Seattle childhood inspires winning storybook

PULLMAN, Wash. – What does a child do when she’s sleepless in Seattle? Inspired by a restless night and a childhood spent near Puget Sound, aspiring teacher Jessica Peterson answered that question and won Washington State University’s 2012 Inga Kromann Book Award.
 
The annual contest gives WSU education students incentive to write, design and illustrate their own children’s books.
 
Peterson’s winning storybook is “Sweet Dreams.” In it, a little girl sneaks out of her house after dark to go on a bike ride. She passes the city, the park, the beach and the zoo. Animals follow her home.
“It doesn’t really explain much,” said Peterson. “I’m hoping that readers will use their imaginations to fill in the blanks.”

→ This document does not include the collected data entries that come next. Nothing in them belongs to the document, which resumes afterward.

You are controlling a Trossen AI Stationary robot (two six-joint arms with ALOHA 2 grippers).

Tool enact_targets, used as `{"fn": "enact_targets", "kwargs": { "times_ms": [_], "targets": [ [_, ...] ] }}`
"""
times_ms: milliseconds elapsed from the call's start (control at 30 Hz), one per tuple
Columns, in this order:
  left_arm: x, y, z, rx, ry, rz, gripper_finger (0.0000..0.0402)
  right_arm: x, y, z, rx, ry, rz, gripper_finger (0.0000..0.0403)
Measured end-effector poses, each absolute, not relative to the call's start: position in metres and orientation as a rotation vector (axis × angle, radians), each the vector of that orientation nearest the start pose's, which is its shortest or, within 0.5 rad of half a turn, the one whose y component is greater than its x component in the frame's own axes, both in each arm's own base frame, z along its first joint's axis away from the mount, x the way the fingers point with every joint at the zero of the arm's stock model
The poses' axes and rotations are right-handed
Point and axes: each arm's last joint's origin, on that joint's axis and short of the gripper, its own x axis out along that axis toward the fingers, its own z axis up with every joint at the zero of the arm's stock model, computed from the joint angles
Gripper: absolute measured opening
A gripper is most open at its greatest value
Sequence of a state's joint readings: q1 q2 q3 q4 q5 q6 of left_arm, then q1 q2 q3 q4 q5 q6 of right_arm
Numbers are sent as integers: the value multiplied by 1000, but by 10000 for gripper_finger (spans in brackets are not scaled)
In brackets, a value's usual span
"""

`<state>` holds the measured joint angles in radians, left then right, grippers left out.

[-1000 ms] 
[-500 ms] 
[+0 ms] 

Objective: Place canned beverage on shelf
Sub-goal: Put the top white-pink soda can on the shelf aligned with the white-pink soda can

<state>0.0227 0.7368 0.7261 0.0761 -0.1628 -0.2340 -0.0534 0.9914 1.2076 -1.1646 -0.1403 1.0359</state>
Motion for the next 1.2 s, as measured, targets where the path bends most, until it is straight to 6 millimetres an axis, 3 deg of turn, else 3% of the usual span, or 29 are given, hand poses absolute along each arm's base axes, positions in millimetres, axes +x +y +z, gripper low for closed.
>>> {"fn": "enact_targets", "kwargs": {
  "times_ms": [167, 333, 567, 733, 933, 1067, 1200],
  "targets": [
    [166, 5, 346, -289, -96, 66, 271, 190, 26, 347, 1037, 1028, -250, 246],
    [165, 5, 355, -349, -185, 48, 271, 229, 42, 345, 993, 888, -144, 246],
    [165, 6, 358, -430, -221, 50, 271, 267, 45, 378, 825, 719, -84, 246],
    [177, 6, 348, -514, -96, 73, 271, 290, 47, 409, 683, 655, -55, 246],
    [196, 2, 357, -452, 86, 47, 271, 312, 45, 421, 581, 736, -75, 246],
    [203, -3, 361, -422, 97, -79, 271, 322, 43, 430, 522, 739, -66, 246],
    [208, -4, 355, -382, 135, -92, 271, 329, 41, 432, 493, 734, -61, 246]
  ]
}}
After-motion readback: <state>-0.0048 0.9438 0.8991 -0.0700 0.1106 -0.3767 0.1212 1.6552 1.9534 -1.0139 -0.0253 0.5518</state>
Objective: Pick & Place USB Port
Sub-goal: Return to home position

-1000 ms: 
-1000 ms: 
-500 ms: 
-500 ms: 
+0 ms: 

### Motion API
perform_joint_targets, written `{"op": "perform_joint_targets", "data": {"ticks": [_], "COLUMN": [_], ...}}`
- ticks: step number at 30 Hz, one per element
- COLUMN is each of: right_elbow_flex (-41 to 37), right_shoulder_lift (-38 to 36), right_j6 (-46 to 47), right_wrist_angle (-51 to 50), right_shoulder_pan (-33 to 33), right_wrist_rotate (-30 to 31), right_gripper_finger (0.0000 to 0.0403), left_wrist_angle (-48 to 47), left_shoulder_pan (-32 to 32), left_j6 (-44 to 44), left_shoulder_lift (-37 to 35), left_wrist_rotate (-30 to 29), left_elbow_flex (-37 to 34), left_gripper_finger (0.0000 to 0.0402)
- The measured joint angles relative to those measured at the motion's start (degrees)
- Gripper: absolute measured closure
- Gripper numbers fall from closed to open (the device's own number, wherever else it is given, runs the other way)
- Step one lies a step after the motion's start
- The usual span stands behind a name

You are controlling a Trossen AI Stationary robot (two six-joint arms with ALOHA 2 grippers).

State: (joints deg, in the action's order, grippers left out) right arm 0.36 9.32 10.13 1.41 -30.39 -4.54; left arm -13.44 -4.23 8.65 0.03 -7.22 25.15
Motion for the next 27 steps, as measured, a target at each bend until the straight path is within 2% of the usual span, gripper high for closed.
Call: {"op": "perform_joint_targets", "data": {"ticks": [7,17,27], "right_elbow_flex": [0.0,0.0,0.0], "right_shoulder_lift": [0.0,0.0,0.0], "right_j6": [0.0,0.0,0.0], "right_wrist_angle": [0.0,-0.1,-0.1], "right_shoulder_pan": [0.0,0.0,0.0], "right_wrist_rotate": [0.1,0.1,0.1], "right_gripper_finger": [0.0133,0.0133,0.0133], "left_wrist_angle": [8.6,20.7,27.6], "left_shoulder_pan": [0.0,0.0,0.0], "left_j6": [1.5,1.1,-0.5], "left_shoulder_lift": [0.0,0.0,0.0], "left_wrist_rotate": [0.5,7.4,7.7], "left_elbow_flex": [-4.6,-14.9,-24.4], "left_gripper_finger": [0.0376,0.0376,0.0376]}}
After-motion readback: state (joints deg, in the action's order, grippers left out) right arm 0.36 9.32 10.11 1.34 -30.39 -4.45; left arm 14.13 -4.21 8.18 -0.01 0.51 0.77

The daughter of LeAnn and Davis Peterson of West Seattle, Peterson likes to ride her bike from her home to Alki Beach. Her favorite line in the book is: “And when she reached the edge of the ocean, she sighed. Because what is more beautiful than the ocean?”

 
Peterson, a junior, plans to teach second or third grade.
 
The annual Kromann contest is open to students in the Department of Teaching and Learning on WSU’s Pullman campus. Books selected for the top Medal Award receive a gift certificate to the campus bookstore and a professionally bound copy of the book.
Students whose books win the Honor Award also receive a gift certificate. This year’s Honor Award winners are “Tortoise and the Hare” by Nicole Weible, “Owen and Raffy Travel to Paris” by Megan Williams, and “Kaleb’s Pirate Adventure” by Kryssa Isobe.

Copies of the winning books also go to the WSU Libraries collection and to Inga Kromann, who was the children’s literature professor at WSU for 38 years. She created an endowment to support the book contest, which was started by her successor, Associate Professor Jane Kelley.